INSTRUCTIONS TO FOLLOW = From the entries that follow, copy every line with the word "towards".
(ENTRIES PROVIDED Opens)
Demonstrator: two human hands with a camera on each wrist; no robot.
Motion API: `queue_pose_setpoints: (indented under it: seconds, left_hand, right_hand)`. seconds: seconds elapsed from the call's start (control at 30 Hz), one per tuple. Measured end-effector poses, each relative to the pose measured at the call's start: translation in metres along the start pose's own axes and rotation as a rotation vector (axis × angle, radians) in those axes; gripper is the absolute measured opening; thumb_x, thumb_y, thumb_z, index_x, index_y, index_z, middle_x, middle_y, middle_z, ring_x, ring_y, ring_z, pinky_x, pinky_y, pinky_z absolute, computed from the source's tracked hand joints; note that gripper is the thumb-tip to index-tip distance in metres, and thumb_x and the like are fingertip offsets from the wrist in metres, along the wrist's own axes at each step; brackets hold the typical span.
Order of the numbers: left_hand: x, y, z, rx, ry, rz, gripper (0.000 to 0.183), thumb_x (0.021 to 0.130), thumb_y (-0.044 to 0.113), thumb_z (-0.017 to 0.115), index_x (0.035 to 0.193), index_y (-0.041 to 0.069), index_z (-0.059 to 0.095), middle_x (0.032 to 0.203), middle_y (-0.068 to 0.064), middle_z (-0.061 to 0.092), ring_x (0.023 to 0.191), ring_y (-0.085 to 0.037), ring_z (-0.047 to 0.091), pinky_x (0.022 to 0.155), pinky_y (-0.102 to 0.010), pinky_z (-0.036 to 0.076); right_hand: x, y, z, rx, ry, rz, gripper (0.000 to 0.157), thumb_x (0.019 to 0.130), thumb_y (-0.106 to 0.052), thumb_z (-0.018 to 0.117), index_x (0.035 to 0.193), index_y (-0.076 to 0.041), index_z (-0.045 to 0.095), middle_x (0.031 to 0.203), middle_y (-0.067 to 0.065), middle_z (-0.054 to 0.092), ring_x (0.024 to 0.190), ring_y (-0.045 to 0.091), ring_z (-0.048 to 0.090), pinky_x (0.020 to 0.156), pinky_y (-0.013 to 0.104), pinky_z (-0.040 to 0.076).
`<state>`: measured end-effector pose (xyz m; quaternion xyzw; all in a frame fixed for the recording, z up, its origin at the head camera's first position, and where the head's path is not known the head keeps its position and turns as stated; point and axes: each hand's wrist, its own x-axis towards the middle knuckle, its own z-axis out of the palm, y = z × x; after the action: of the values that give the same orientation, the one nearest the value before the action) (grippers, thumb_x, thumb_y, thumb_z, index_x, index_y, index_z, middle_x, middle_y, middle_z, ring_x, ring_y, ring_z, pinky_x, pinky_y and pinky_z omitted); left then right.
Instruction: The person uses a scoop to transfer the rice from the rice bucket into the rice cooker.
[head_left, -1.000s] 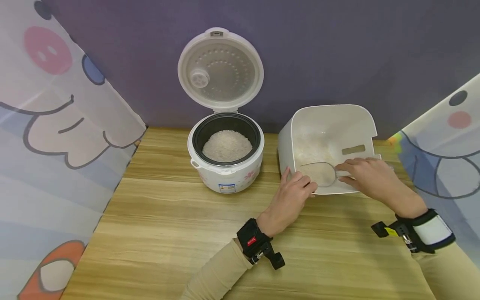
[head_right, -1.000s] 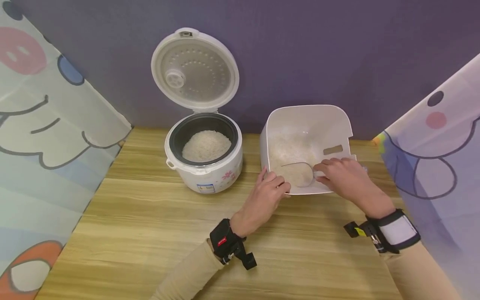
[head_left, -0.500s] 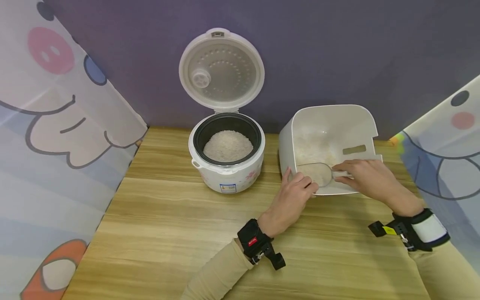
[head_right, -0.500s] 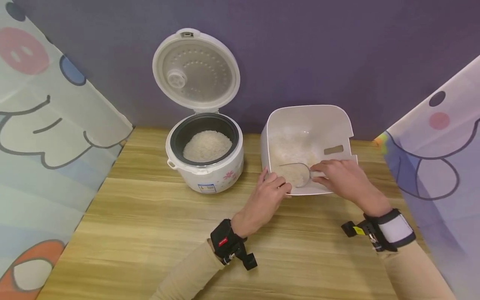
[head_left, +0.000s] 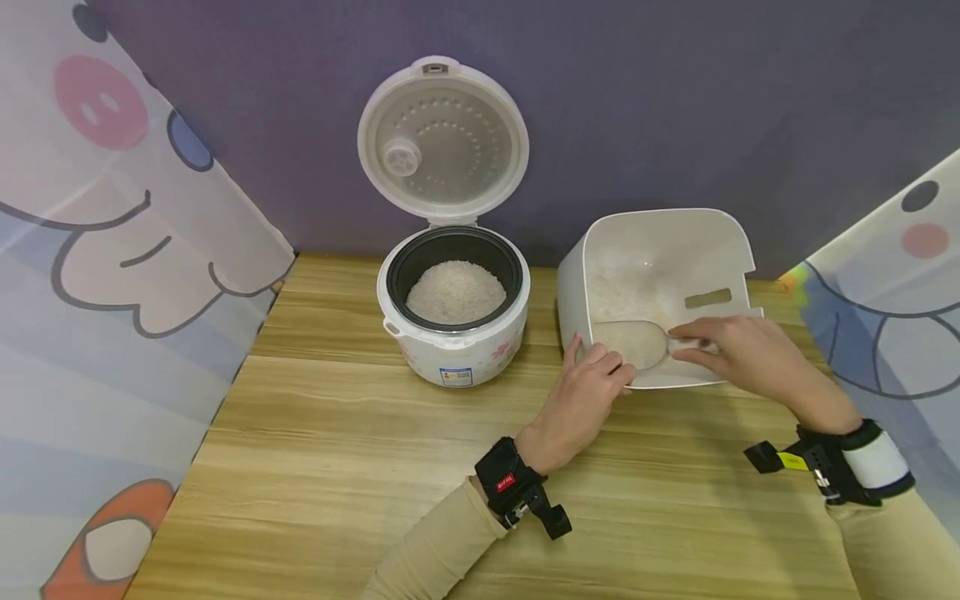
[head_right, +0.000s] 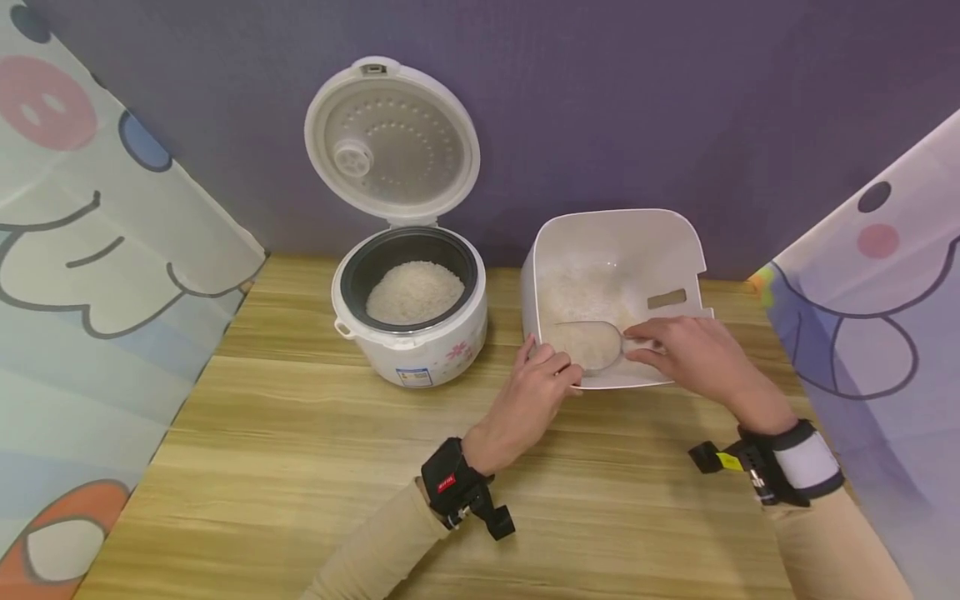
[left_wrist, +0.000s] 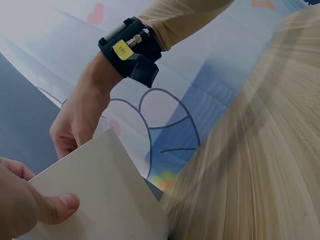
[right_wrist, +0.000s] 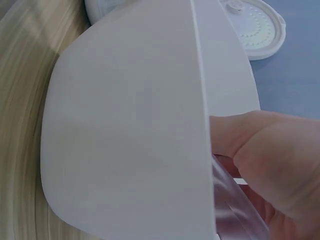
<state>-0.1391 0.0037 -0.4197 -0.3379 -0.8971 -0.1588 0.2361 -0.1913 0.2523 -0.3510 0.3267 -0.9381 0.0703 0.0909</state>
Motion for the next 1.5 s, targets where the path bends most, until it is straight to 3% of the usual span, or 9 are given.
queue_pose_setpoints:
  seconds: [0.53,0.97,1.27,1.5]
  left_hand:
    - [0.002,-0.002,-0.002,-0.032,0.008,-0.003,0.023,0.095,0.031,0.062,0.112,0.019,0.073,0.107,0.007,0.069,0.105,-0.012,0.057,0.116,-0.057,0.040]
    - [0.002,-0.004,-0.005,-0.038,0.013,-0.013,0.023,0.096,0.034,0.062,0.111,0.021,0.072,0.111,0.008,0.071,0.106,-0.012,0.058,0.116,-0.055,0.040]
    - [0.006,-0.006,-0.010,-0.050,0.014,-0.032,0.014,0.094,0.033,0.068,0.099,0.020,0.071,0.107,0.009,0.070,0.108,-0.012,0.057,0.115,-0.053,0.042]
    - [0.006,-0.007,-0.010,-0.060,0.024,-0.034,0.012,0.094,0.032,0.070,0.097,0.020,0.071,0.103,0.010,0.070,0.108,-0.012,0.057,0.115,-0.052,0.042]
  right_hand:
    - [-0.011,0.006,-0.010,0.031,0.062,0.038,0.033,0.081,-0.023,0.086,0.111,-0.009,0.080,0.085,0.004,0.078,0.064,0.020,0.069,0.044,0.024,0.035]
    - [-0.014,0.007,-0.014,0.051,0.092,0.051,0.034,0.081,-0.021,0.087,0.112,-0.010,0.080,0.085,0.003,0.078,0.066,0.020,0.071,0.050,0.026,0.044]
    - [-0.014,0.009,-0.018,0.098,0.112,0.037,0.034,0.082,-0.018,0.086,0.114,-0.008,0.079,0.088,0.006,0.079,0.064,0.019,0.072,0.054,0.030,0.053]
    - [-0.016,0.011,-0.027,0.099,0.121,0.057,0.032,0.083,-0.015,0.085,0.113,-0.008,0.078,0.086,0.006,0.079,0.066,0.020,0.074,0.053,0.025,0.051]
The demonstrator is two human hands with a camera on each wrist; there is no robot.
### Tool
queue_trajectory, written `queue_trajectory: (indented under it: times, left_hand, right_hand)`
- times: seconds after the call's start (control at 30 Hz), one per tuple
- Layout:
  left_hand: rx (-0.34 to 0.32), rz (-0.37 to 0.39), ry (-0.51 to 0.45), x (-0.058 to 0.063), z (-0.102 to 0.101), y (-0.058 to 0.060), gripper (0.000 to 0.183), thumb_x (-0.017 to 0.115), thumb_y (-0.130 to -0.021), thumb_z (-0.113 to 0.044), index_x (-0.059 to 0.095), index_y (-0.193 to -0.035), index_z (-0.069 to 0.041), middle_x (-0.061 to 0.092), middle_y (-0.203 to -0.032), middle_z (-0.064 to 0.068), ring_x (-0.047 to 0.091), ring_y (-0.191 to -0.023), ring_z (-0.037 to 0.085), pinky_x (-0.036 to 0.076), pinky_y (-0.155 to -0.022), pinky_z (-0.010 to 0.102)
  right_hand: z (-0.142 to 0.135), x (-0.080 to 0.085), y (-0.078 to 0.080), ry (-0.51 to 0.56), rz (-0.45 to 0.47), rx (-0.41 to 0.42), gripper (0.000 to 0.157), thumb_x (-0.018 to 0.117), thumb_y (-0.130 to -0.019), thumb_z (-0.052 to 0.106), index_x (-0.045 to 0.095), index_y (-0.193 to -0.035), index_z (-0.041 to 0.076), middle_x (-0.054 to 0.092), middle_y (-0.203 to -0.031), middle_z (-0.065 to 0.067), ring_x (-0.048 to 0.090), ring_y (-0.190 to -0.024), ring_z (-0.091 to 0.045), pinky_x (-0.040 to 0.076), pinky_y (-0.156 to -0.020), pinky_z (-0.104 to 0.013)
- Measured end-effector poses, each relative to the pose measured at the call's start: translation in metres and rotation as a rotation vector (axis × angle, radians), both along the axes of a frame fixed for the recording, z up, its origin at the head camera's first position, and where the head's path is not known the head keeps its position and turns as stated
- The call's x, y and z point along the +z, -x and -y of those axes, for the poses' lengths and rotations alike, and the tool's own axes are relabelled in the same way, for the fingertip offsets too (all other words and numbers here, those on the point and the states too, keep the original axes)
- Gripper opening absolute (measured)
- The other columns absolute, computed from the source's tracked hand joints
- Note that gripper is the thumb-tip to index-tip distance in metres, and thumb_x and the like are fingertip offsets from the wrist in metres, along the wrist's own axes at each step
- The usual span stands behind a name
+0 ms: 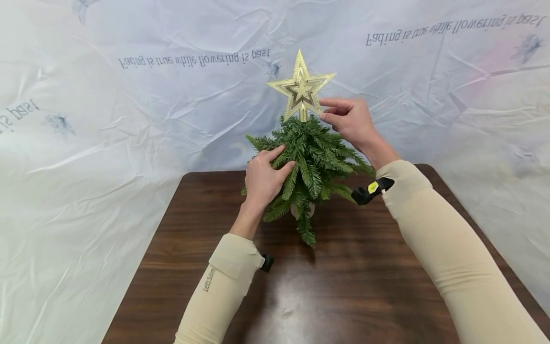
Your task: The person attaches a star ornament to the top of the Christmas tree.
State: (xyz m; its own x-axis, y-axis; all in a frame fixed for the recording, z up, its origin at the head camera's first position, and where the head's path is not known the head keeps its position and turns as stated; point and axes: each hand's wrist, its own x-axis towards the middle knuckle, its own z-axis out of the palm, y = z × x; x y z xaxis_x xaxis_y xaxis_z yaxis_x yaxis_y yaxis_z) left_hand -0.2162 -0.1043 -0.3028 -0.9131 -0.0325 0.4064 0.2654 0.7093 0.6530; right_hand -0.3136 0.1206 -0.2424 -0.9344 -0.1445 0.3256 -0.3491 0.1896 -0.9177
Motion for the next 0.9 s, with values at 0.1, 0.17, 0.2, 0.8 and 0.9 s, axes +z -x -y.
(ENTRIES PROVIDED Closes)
EXERCISE RESPONSE =
`<state>`: measured end-effector pose (xyz m; quaternion xyzw; all in a frame fixed for the recording, z up, its origin at the head camera's first position, and where the head's path is not known the head keeps its position and turns as stated; point and axes: each hand's wrist, its own x-axis towards the middle knuckle, its own z-axis out of the palm, y = z × x; after the action: of the values that give the same orientation, the one nearest the value before the action) (grippers, thumb_x, thumb_y, thumb_z, index_x, index_y, index_z, middle_x, middle_y, middle_z, ring_x, ring_y, ring_z, pinky_x, pinky_y and pinky_z omitted); left then right.
State: (xyz m; its own x-axis, y-axis; all in a frame fixed for the recording, z up, its origin at the head camera's first position, and where the head's path is not known the head keeps its position and turns as stated; point and axes: each hand's wrist, its own x-axis towards the middle knuckle, its own z-axis out of the palm, y = z × x; x y z xaxis_x xaxis_y xaxis_z yaxis_x yaxis_y yaxis_z) left_hand -0.2162 -0.1043 -0.3028 -0.9131 -0.0325 0.4064 0.2654 0.7093 0.6530; right_hand -0.3136 0.1206 -0.2424 -0.9344 -0.1445 0.3256 -0.3491 0.1896 -0.9177

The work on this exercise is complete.